Jika kasus tertentu sudah berhasil ”ditenggelamkan” maka lebih mudah ”dikompromikan” dan ”diselesaikan”. Tentang ayat ”penyelesaian” juga sangat tergantung pada seberapa jauh kompromi bisa dibangun dan didapatkan. Maka, begitu banyak ”ahli” yang memanfaatkan situasi hukum dan politik di sini yang seperti itu. Semakin banyak kasus muncul ke permukaan, riuh sejenak, lalu mereda. Keadaan seperti ini tentu merupakan ”tambang” yang tak bakal habis untuk dikeruk sampai kapan pun. Hanya Tuhan yang bisa menghentikan.
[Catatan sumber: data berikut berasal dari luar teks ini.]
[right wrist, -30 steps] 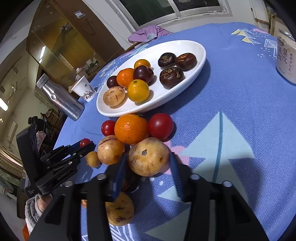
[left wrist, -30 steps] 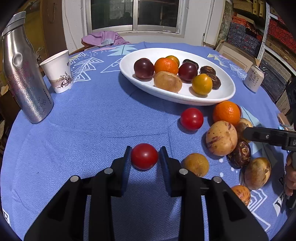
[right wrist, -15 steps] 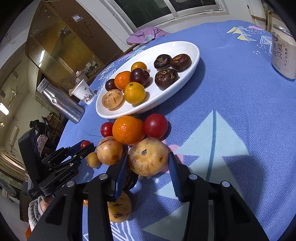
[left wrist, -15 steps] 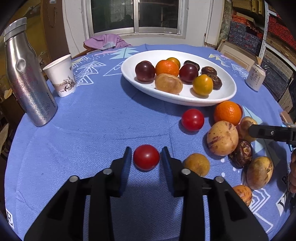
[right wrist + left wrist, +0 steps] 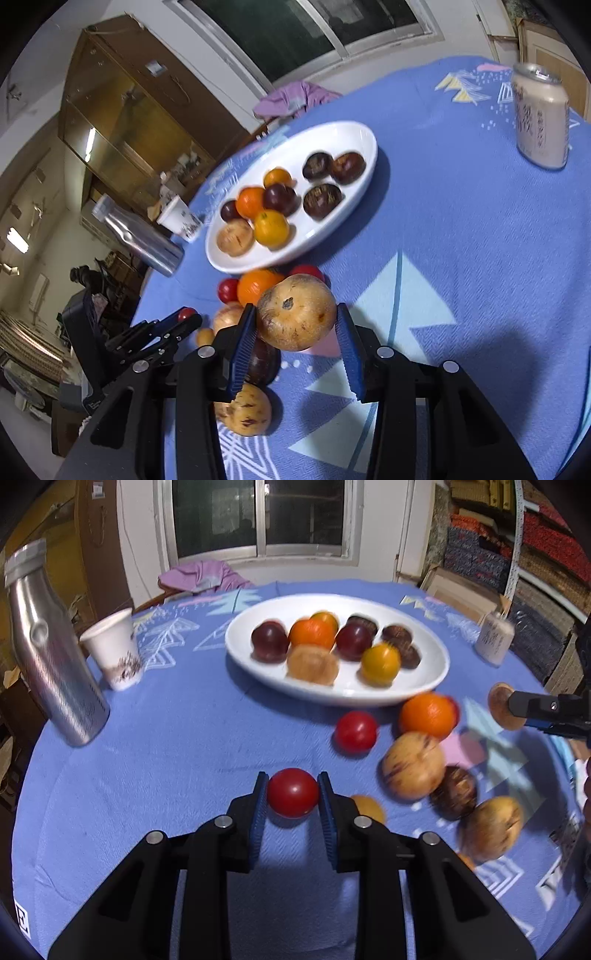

Akan halnya dengan isu tentang surat palsu Mahkamah Konstitusi tersebut sudah sangat jelas skenarionya. Bukankah kasus itu sebenarnya sudah terjadi sejak lama. Dari sini saja sudah bisa muncul pertanyaan, kenapa baru sekarang diusut ? Itu pun setelah Ketua MK Mahfud MK gencar mengungkapkan hal ini ke publik. Seandainya Mahfud tetap diam, maka kasus ini pun tidak akan muncul ke permukaan. Terbang bersama angin lalu. Sudah muncul ke publik saja masih ada usaha untuk ”menerbangkan”, apalagi jika tidak. Tetapi, percayalah mekanisme ”sing salah bakal seleh”.